THE county’s hospital trust has said it is trying to accelerate the return of as many non-Covid services as possible, after figures showed a 32 per cent drop in the number of scans being carried out by the county's hospitals.

The latest data released showed that between April and September this year, 139,895 scans were carried out in the Worcestershire Acute Hospitals NHS Trust compared to 206,015 in the same period in 2019.That works out as 66,120 fewer scans, a drop of 32.09 per cent.

However, Matthew Hopkins, chief executive of Worcestershire Acute Hospitals NHS Trust, said: “As a Trust we have followed national and speciality guidance about what tests and other procedures should and should not be carried out in an NHS hospital setting during the Covid-19 pandemic.

“In this context, we have made a huge effort to ensure that where possible patients in the most urgent need of treatment, including cancer patients, continue to receive the care they need, by transferring services to our other sites and through a partnership with our local private providers.

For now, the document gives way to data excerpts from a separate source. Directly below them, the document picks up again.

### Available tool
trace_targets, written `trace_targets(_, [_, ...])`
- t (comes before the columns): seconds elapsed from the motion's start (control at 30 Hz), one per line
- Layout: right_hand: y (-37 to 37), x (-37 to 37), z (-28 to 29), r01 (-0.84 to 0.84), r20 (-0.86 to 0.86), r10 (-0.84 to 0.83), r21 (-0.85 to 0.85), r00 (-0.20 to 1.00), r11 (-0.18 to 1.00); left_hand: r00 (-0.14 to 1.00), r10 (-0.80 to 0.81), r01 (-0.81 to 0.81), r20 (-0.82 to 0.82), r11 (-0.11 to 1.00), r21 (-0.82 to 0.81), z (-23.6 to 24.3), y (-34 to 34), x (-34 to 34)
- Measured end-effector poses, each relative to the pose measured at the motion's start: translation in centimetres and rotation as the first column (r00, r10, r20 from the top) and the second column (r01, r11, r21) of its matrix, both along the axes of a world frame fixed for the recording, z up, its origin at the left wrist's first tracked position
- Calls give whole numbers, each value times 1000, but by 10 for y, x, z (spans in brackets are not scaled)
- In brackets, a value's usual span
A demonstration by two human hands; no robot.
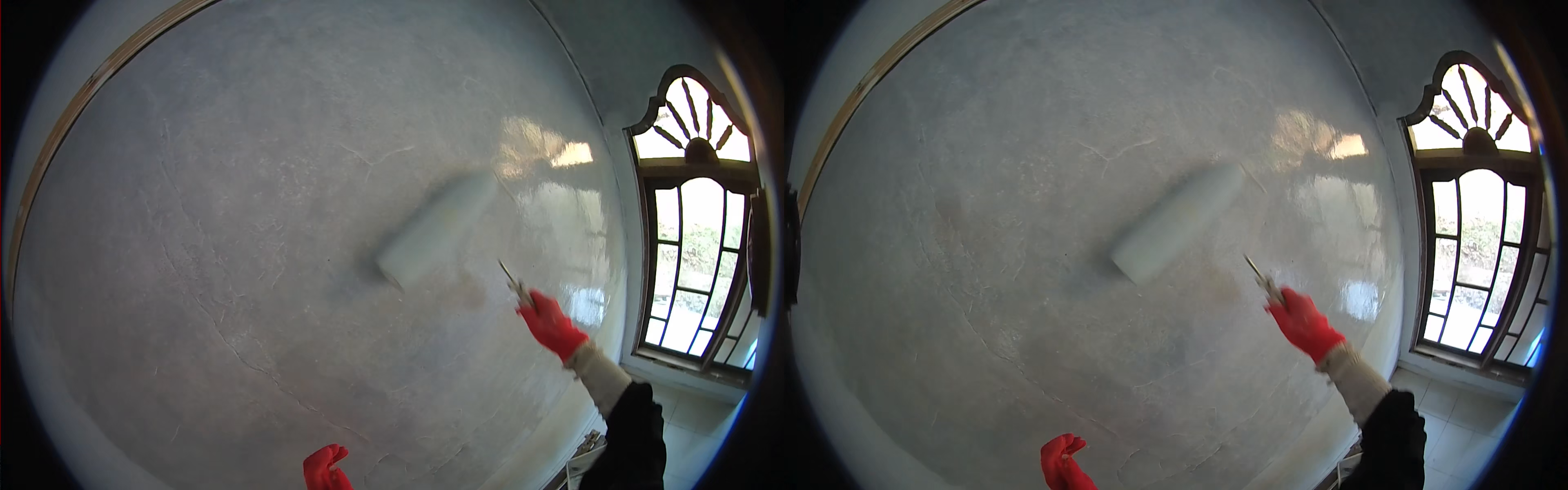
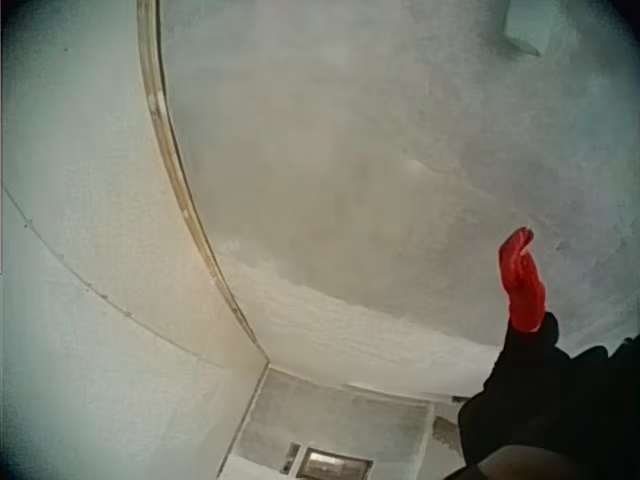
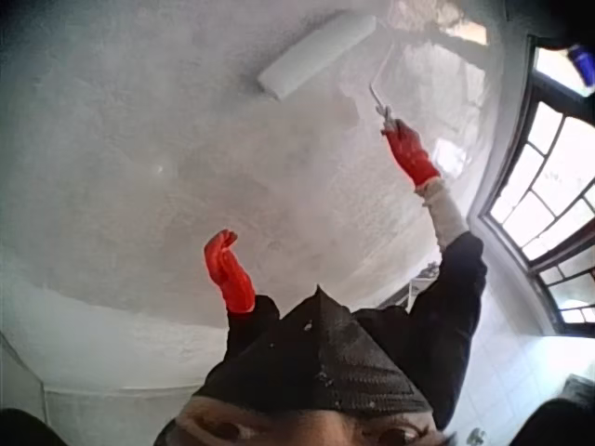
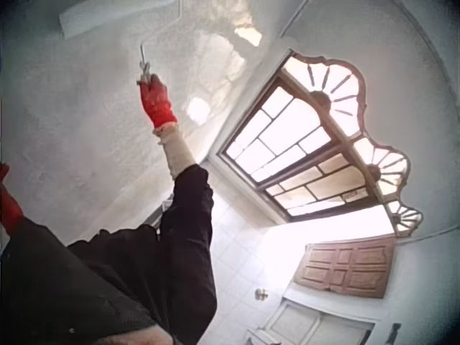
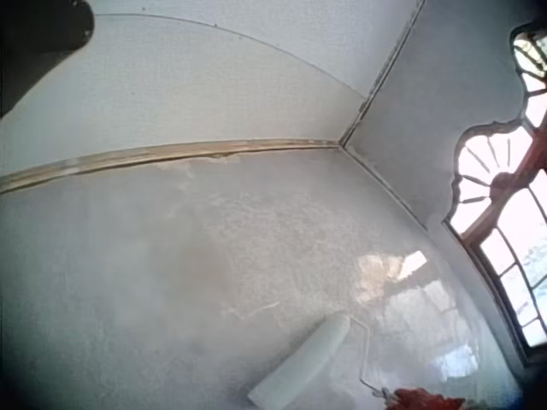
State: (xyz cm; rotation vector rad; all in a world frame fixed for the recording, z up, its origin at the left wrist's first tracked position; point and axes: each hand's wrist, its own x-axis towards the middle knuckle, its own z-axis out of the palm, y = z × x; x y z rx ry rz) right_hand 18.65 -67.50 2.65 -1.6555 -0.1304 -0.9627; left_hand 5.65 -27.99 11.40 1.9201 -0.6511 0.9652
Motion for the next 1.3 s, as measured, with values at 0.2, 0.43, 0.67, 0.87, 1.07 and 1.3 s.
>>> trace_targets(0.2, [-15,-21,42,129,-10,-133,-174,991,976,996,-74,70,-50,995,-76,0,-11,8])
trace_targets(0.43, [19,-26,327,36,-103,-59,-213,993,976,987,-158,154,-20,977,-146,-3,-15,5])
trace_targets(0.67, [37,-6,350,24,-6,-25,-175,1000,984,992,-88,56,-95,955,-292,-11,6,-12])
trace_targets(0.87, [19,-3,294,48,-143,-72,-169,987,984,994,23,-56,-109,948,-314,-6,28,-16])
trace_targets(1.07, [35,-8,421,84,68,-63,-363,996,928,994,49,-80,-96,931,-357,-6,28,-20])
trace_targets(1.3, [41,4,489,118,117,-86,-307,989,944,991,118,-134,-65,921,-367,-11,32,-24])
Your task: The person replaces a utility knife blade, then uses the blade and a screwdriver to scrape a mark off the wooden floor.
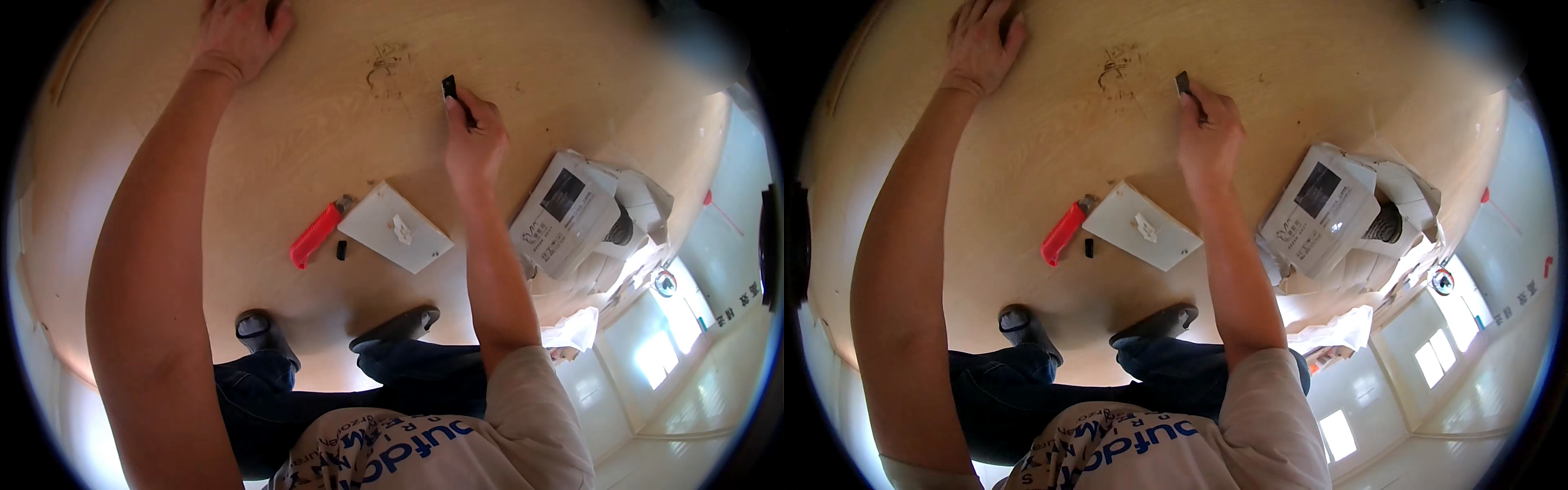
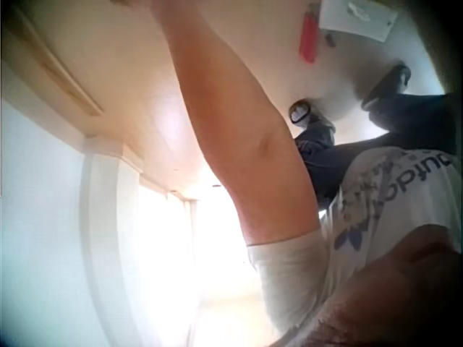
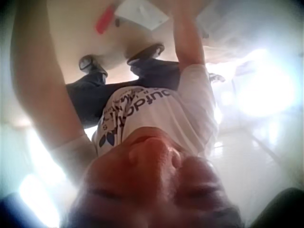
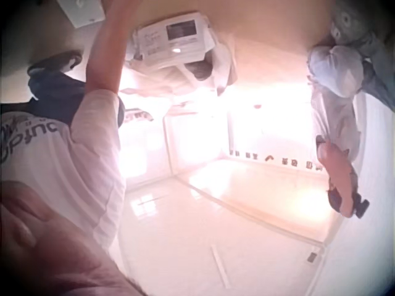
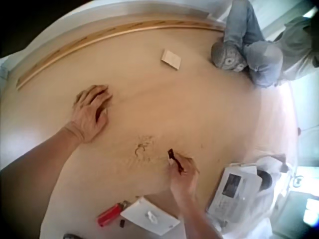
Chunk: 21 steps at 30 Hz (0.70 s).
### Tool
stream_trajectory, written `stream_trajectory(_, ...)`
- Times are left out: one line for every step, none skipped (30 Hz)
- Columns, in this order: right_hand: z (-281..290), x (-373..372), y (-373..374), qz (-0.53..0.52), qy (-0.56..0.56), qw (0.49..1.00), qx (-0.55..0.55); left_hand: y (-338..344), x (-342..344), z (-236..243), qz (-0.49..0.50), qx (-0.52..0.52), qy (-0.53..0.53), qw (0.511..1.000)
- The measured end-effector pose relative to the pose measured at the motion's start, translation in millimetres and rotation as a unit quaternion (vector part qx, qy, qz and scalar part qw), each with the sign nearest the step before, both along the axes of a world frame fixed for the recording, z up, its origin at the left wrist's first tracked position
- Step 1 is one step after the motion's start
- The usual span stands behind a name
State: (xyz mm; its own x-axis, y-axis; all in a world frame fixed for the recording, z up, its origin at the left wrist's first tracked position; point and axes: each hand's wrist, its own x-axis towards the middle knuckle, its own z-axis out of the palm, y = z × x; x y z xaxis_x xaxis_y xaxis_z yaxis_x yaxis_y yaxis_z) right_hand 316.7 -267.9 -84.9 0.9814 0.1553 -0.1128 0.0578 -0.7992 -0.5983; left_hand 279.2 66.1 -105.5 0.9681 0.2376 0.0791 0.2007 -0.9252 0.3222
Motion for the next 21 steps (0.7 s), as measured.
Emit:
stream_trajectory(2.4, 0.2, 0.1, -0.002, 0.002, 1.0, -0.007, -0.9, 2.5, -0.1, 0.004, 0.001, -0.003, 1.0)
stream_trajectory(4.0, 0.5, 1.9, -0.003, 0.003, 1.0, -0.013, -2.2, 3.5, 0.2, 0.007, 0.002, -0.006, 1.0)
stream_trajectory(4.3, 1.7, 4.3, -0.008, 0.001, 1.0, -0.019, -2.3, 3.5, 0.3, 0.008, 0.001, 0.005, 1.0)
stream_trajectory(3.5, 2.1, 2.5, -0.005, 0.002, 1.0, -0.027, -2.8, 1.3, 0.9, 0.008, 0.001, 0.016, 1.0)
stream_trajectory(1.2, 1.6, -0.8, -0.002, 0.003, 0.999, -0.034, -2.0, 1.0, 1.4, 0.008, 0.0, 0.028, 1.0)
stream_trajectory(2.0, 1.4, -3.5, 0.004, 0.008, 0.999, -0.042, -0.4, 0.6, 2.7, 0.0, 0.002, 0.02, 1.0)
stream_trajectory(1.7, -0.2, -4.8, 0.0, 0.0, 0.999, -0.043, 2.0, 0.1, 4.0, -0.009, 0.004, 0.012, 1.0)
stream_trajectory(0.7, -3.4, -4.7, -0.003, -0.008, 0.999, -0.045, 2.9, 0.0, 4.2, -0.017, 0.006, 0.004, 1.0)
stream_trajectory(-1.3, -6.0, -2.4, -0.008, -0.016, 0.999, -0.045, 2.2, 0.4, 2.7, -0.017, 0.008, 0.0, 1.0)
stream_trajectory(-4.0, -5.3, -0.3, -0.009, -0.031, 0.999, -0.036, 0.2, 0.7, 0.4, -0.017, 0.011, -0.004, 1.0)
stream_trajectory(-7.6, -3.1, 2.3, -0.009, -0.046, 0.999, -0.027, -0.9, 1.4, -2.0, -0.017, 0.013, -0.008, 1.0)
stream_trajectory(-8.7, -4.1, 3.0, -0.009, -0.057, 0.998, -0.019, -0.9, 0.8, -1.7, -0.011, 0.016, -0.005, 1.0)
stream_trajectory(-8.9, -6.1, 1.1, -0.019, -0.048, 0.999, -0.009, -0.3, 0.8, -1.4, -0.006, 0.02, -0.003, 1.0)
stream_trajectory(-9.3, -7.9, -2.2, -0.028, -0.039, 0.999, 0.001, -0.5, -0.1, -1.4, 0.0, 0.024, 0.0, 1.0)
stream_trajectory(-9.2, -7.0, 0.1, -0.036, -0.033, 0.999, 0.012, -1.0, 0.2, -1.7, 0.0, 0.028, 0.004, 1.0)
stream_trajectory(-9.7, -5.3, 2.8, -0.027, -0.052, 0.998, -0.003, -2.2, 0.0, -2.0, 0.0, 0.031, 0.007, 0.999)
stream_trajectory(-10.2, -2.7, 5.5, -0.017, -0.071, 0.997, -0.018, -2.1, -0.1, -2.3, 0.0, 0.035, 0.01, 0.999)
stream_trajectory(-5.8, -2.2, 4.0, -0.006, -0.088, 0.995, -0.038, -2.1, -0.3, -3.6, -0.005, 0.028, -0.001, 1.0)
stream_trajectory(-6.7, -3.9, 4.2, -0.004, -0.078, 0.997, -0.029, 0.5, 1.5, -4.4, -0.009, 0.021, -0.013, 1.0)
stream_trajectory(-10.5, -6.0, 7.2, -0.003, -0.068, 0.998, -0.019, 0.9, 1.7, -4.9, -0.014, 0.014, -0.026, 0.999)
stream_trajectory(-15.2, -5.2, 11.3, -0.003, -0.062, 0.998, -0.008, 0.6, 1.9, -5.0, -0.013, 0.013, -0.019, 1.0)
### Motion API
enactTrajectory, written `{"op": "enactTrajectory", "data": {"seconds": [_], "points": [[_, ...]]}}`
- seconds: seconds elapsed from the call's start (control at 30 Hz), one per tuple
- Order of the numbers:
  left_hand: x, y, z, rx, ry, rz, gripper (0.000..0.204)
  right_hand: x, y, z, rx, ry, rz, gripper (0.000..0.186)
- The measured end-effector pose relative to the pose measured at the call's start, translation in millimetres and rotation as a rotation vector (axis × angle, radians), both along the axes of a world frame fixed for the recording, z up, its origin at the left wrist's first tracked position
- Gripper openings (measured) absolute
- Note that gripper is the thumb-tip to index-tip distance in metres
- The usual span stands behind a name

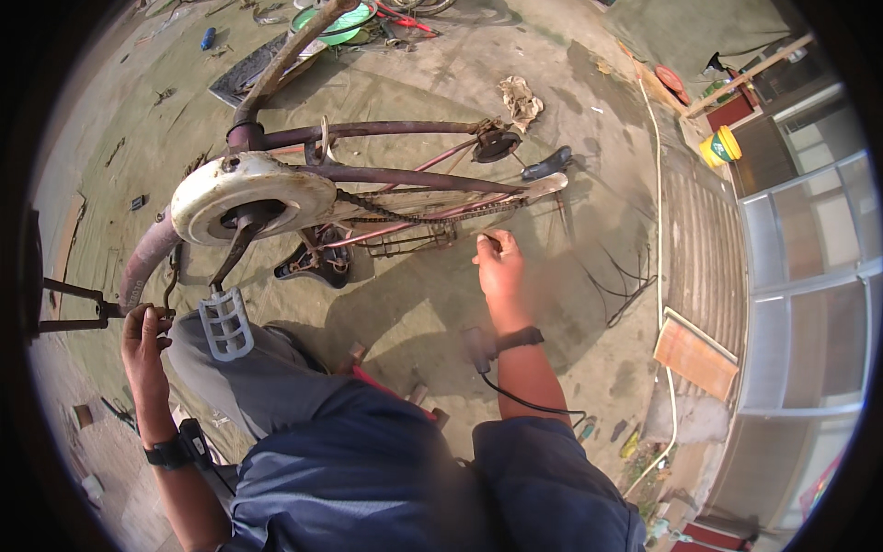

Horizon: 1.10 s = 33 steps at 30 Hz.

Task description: The person works on a bicycle in an outdoor yard, using a screwdriver to manipulate a small component. They then walk into a house, enter a room, and open a desk drawer to retrieve a small item.

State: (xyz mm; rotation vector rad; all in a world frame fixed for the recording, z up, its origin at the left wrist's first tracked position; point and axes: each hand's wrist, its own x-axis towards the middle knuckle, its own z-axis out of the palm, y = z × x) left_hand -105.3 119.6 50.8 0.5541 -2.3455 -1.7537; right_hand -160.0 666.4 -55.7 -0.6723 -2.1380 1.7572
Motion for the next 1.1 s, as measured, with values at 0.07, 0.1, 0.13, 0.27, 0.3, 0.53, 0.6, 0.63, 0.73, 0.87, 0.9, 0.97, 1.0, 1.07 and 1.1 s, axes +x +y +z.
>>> {"op": "enactTrajectory", "data": {"seconds": [0.07,0.1,0.13,0.27,0.3,0.53,0.6,0.63,0.73,0.87,0.9,0.97,1.0,1.07,1.1], "points": [[6.8,-14.4,-0.3,0.004,-0.014,0.044,0.027,9.1,2.9,-23.9,-0.02,-0.135,0.048,0.017],[15.1,-24.3,-1.2,0.011,-0.018,0.106,0.027,13.4,-3.4,-37.5,-0.034,-0.214,0.11,0.018],[25.2,-35.3,-2.8,0.002,-0.003,0.157,0.027,15.9,-11.3,-49.3,-0.08,-0.299,0.162,0.017],[74.3,-87.2,-6.4,0.018,0.008,0.316,0.029,21.1,-67.8,-96.1,-0.031,-0.565,0.569,0.022],[88.9,-97.5,-6.8,0.002,0.009,0.369,0.028,19.0,-85.3,-104.5,0.036,-0.639,0.637,0.025],[190.3,-161.3,-9.4,0.048,-0.005,0.703,0.025,48.4,-188.9,-127.1,-0.089,-0.979,1.279,0.034],[213.8,-173.7,-10.2,0.061,0.021,0.756,0.026,47.2,-201.5,-128.9,-0.108,-1.073,1.314,0.035],[222.8,-179.2,-10.2,0.055,0.007,0.816,0.027,43.6,-203.9,-128.4,0.04,-1.085,1.391,0.036],[243.8,-189.7,-9.5,0.025,0.0,0.875,0.027,27.6,-205.6,-121.1,0.385,-0.981,1.731,0.04],[245.9,-224.9,-23.3,0.046,0.023,0.86,0.029,18.8,-226.4,-104.3,0.604,-0.732,2.102,0.042],[244.6,-237.4,-31.8,0.05,0.032,0.83,0.03,18.3,-236.9,-100.2,0.618,-0.685,2.177,0.043],[243.9,-263.3,-51.3,0.044,0.024,0.761,0.032,23.6,-260.2,-92.2,0.621,-0.732,2.25,0.043],[244.1,-273.8,-61.9,0.059,-0.018,0.752,0.032,26.8,-270.5,-86.9,0.638,-0.751,2.276,0.043],[242.2,-291.9,-83.3,0.1,-0.057,0.735,0.033,39.1,-290.8,-77.2,0.67,-0.816,2.277,0.044],[242.6,-295.2,-93.9,0.142,-0.077,0.741,0.033,44.6,-299.4,-72.6,0.683,-0.856,2.265,0.044]]}}
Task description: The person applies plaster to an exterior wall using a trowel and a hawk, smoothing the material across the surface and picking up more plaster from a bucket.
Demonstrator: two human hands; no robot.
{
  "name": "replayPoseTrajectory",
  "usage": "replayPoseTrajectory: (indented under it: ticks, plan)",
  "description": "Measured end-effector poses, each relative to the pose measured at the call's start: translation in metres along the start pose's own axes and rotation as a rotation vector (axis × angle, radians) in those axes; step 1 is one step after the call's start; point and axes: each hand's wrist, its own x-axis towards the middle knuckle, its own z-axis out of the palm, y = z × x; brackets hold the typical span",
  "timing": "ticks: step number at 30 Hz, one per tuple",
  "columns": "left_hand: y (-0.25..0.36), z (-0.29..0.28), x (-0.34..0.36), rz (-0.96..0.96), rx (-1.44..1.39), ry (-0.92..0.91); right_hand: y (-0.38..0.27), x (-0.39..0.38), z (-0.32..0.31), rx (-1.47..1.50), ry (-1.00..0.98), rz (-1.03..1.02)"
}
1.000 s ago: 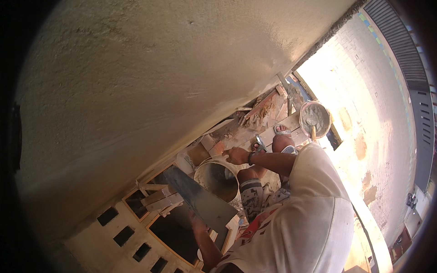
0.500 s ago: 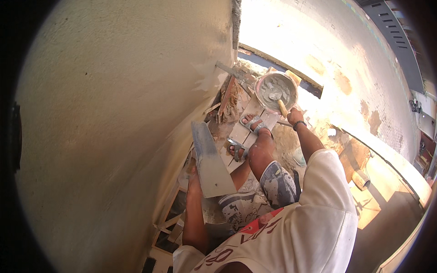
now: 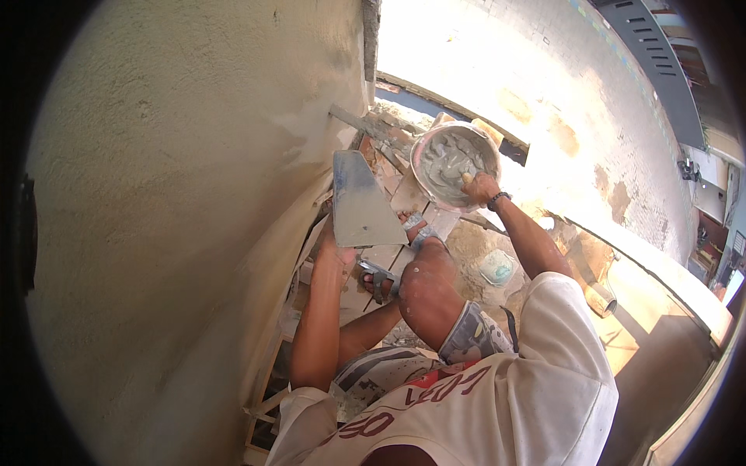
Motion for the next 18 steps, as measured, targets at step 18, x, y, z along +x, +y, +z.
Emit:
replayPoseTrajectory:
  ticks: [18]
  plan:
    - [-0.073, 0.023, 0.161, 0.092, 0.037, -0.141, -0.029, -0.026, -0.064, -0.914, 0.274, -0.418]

“For large numbers of patients this means they have had the tests and treatment they needed, when they needed them, in as safe a setting as possible.

“We recognise that this is an anxious time for patients who may be awaiting diagnostic tests.

“We are focussed on accelerating the return of as many non-Covid services as possible, whilst keeping our hospitals safe for our staff, patients and visitors.”

However, health campaigner Barbara Moss, herself diagnosed with cancer in 2006, has said more should be done to make sure tests for a range of health conditions go ahead.

Mrs Moss said: “More people will die from cancer than of Covid-19 as scanning saves lives by detecting diseases early for treatment to start. For example, cancer diagnosed at stage one has a 95 per cent survival rate, so catching it early is key.”

The data, published by the BBC Shared Data Unit, revealed that between April and September 2019, 103 NHS trusts in England carried out a total of 13.5 million scans of all types, including MRI, CT scans and ultrasounds used to diagnose cancer. But in the same time period in 2020, just 9.1 million scans were carried out. This marks a 4.4 million drop, or 33 per cent.